三種の言語が刻まれたロゼッタストーン〔PHOTO〕gettyimages

 この世界最古の文字を解読するきっかけを作ったのは、フランスの英雄ナポレオン・ボナパルトであった。1799年7月15日、ナポレオン率いるフランス軍は、エジプト遠征中に奇妙な石碑「ロゼッタストーン」を発見する。

 ロゼッタストーンには、ヒエログリフ、民衆文字(デモティック)、ギリシャ語(コイネー)という三種の言語が記されていた。戦争の絶えなかった時代、「言語」の異なる複数の国を制圧すると、それらの民に法制度などを伝えなければならず、同じ内容を複数の言語で訓示していたのである。

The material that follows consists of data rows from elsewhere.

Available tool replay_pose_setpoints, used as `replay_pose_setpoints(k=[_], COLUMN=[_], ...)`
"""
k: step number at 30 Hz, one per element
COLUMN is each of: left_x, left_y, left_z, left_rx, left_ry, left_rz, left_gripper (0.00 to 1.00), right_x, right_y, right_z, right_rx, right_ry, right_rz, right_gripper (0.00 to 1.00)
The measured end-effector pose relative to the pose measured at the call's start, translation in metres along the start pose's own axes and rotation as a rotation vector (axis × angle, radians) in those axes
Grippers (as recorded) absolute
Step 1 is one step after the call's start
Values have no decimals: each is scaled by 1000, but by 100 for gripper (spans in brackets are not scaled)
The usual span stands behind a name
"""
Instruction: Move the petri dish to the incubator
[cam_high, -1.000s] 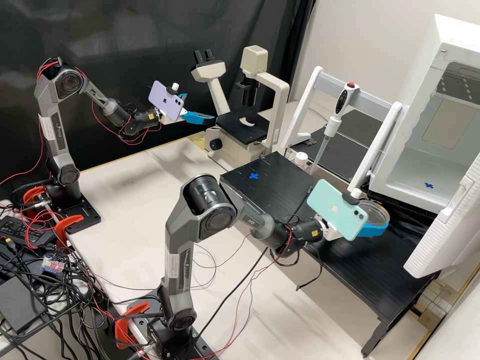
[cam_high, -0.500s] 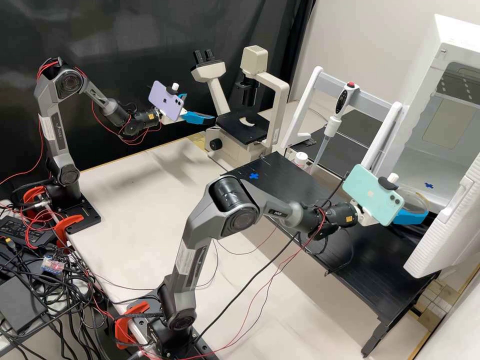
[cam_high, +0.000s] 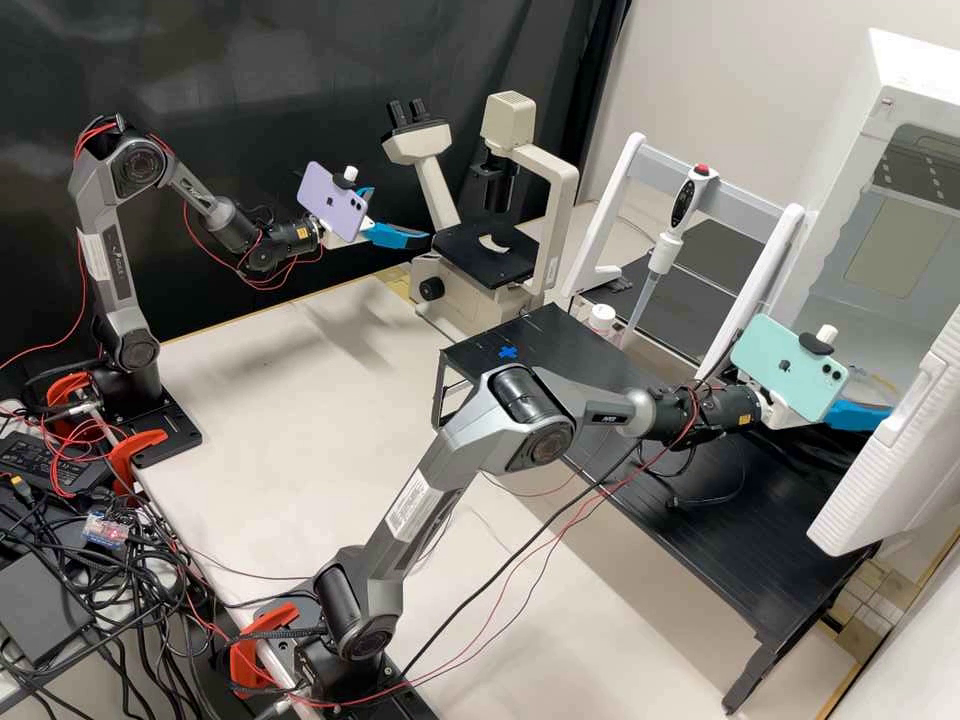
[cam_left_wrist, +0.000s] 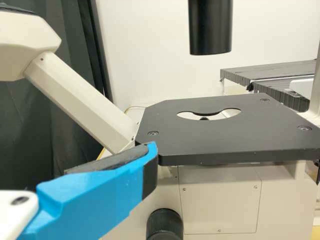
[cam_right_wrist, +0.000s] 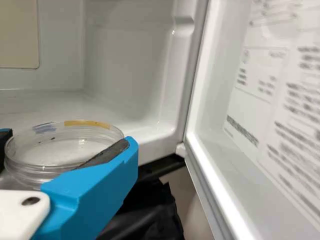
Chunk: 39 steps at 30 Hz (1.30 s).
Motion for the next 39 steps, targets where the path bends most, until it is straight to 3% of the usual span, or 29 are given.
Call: replay_pose_setpoints(k=[25,30,31,39], left_x=[0,0,0,0], left_y=[0,0,0,0], left_z=[0,0,0,0], left_rx=[0,0,0,0], left_ry=[0,0,0,0], left_rz=[0,0,0,0], left_gripper=[100,100,100,100], right_x=[57,63,64,65], right_y=[-21,-22,-23,-24], right_z=[2,1,2,3], right_rx=[39,30,24,-9], right_ry=[25,21,20,19], right_rz=[-34,-43,-44,-43], right_gripper=[0,0,100,100])
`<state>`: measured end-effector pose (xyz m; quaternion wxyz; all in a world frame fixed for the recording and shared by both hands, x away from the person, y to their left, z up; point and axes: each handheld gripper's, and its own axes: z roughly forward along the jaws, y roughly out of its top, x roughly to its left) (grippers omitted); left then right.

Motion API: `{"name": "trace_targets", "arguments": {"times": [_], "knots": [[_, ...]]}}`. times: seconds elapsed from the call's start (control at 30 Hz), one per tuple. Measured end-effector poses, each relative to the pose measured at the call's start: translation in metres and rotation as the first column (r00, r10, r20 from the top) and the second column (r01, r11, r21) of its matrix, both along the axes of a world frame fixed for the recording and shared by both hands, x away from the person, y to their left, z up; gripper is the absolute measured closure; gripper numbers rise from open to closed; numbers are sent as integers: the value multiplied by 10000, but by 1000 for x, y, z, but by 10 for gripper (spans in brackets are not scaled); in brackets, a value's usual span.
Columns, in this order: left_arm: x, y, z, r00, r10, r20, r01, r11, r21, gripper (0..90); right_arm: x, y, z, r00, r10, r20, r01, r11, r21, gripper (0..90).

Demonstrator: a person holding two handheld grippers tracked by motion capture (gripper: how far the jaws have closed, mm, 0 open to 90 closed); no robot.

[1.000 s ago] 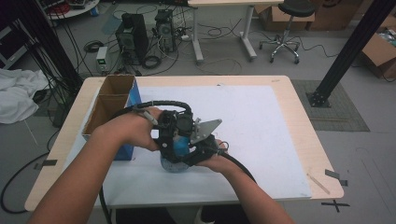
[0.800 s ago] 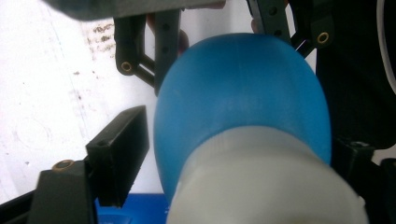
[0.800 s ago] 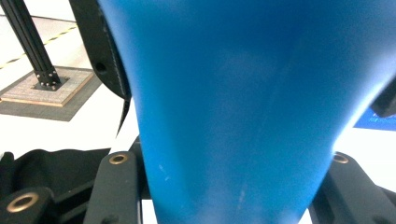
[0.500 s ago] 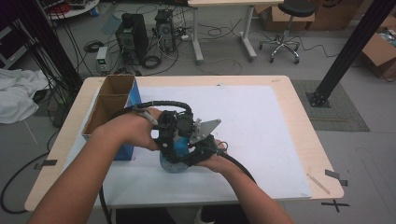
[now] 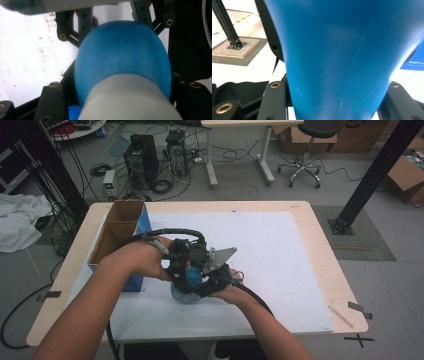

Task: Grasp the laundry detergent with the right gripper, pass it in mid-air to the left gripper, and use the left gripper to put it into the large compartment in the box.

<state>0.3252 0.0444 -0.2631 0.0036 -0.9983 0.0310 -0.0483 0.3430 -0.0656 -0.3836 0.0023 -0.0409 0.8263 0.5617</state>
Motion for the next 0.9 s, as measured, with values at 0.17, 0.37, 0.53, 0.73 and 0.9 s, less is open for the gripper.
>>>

 ロゼッタストーンに書かれた三種の言葉が同一の内容を意味していることが明らかになると、ギリシャ語とデモティック文字を頼りに、ヒエログリフの読み方が判明した。一度は途絶えたと思われた神へと続く道が、後世に生きる人々の前に再び開かれたのである。

音声を複数の人の母国語に翻訳する画期的アプリ

 スマートフォンとクラウドが普及した現在、ハイテクを利用した「現代版ロゼッタストーン」とも呼べる試みが注目を集めている。世界23か国、26の研究機関によって運営されている「ユニバーサル音声翻訳先端研究コンソーシアム(U-STAR)」が開発した音声翻訳アプリ「VoiceTra4U-M」がそれだ。

 このVoiceTra4U-Mを活用することで、全世界の95%の人々のうち5人が同時に会話を行うことができる。この夏、世界中の人々が集うロンドンオリンピックで、VoiceTra4U-Mによる、言葉の壁を超えたコミュニケーションが期待されている。